Pull every line with "ceiling" from the data below and copy it.
*** Entries provided ***
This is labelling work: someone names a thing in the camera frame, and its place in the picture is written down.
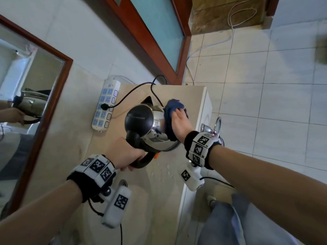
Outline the person's right hand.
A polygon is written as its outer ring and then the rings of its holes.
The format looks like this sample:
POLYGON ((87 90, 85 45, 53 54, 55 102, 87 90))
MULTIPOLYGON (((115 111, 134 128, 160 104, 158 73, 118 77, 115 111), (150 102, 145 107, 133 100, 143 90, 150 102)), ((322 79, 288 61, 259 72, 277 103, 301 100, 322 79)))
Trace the person's right hand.
POLYGON ((188 120, 172 120, 172 128, 176 138, 184 144, 186 136, 194 131, 189 119, 188 120))

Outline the person's left hand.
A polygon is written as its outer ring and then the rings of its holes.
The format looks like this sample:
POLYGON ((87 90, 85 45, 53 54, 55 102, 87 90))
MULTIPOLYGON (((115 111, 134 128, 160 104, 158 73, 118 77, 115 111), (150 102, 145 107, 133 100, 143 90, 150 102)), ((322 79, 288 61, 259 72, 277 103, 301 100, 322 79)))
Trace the person's left hand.
POLYGON ((104 152, 104 156, 111 161, 115 169, 120 169, 120 156, 122 156, 123 152, 128 150, 141 150, 137 148, 133 148, 128 144, 126 139, 123 137, 118 138, 116 141, 111 142, 109 147, 104 152))

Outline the blue cleaning cloth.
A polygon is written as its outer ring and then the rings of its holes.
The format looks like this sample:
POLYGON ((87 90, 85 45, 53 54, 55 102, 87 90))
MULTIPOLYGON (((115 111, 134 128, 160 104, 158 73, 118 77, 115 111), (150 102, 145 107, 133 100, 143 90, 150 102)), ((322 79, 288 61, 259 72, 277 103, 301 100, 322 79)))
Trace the blue cleaning cloth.
POLYGON ((176 109, 183 109, 186 113, 187 118, 189 118, 185 106, 179 100, 171 99, 167 102, 166 106, 164 107, 164 119, 165 119, 164 132, 167 135, 167 138, 173 142, 178 140, 172 128, 172 113, 176 109))

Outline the stainless steel electric kettle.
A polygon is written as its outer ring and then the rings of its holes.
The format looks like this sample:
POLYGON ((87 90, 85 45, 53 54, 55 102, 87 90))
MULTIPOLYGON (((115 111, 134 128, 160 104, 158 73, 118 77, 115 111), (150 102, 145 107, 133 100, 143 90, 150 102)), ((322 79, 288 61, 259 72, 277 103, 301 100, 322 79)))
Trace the stainless steel electric kettle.
POLYGON ((179 141, 168 139, 164 124, 164 109, 160 106, 138 104, 128 111, 125 117, 126 141, 133 148, 145 151, 145 156, 132 164, 134 168, 144 168, 156 154, 172 151, 180 145, 179 141))

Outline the person's left forearm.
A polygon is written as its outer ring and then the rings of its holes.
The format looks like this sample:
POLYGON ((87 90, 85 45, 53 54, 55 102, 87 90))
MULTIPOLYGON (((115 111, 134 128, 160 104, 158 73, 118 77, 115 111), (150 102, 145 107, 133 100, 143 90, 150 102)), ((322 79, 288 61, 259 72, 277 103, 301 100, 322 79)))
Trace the person's left forearm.
POLYGON ((66 181, 0 221, 0 245, 47 245, 82 200, 78 185, 66 181))

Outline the person's right forearm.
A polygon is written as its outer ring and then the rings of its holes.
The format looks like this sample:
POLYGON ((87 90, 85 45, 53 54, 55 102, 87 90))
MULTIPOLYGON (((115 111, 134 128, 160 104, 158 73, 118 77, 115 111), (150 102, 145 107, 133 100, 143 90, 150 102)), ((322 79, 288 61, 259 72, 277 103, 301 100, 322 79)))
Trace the person's right forearm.
POLYGON ((210 166, 305 245, 327 245, 327 184, 216 145, 210 166))

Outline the white vanity cabinet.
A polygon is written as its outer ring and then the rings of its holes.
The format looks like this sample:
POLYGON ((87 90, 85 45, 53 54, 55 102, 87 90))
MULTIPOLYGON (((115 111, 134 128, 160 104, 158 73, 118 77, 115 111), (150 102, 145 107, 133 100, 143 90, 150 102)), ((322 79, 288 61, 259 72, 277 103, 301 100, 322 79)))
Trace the white vanity cabinet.
MULTIPOLYGON (((195 114, 191 114, 191 107, 195 107, 196 104, 191 104, 191 106, 189 106, 189 104, 186 105, 186 101, 182 101, 182 103, 185 104, 187 114, 191 121, 191 118, 195 118, 195 114)), ((212 105, 206 87, 203 89, 199 111, 196 112, 196 114, 198 115, 196 118, 197 122, 193 126, 196 131, 200 131, 202 123, 209 125, 212 114, 212 105)), ((205 168, 201 169, 200 173, 202 177, 207 176, 208 170, 205 168)), ((187 188, 186 184, 184 184, 175 245, 197 245, 198 236, 202 228, 202 225, 199 224, 199 219, 202 213, 201 199, 203 196, 201 188, 192 192, 187 188)))

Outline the chrome faucet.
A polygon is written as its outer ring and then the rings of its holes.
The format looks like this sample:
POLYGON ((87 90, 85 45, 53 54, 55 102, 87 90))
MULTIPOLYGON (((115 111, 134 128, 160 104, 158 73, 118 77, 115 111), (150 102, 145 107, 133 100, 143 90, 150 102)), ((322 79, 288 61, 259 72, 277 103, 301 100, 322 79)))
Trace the chrome faucet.
POLYGON ((211 134, 212 136, 216 136, 219 139, 219 143, 224 147, 225 143, 223 141, 223 138, 220 135, 221 131, 221 117, 218 116, 214 128, 211 128, 210 126, 202 123, 200 127, 200 132, 207 132, 211 134))

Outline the black marker wrist band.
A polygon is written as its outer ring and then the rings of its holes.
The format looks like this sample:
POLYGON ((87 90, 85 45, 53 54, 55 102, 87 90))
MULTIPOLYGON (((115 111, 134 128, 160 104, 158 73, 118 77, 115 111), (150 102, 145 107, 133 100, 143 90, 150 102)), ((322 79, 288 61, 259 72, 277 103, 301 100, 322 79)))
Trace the black marker wrist band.
POLYGON ((67 177, 79 187, 82 203, 106 191, 117 173, 112 162, 104 155, 91 155, 76 166, 67 177))
POLYGON ((224 146, 224 141, 220 136, 213 136, 206 132, 191 131, 184 140, 186 158, 195 166, 213 170, 209 164, 209 155, 212 148, 216 145, 224 146))

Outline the white power strip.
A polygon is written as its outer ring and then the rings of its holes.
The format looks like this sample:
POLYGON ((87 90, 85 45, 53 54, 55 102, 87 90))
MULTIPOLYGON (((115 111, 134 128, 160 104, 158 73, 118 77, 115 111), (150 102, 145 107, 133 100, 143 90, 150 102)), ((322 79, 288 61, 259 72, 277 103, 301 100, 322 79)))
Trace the white power strip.
POLYGON ((95 131, 100 133, 107 131, 120 86, 121 83, 115 79, 104 82, 91 124, 95 131))

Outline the wooden door with frosted glass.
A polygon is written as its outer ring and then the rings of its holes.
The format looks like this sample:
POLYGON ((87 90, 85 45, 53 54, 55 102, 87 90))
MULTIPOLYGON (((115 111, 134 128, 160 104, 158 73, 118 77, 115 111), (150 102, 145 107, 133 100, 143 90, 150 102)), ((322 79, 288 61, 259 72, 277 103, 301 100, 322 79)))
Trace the wooden door with frosted glass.
POLYGON ((105 0, 171 85, 182 85, 192 0, 105 0))

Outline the person's blue jeans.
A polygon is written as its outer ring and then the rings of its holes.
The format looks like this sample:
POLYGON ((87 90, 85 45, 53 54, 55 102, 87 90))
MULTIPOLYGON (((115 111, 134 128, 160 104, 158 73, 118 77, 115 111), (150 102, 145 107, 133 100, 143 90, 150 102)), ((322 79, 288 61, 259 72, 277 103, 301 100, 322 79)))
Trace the person's blue jeans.
POLYGON ((242 194, 232 194, 232 203, 206 198, 211 214, 197 245, 300 245, 242 194))

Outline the wooden framed mirror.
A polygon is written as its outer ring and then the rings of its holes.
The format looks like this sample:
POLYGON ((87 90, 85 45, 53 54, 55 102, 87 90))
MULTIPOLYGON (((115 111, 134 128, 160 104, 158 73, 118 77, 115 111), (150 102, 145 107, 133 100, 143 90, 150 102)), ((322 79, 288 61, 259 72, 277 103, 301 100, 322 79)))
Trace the wooden framed mirror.
POLYGON ((0 221, 21 207, 73 59, 0 14, 0 221))

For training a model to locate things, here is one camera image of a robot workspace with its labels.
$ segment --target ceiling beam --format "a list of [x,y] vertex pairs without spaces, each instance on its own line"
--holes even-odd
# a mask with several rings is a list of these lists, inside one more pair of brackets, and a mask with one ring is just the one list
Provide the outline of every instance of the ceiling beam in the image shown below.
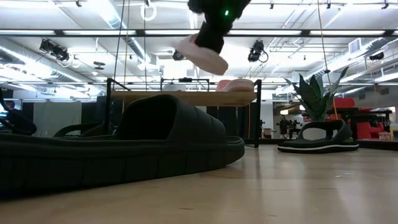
***
#### [Solved problem]
$ segment --target ceiling beam --format "a list of [x,y] vertex pairs without spaces, each instance on its own line"
Provide the outline of every instance of the ceiling beam in the image shown below.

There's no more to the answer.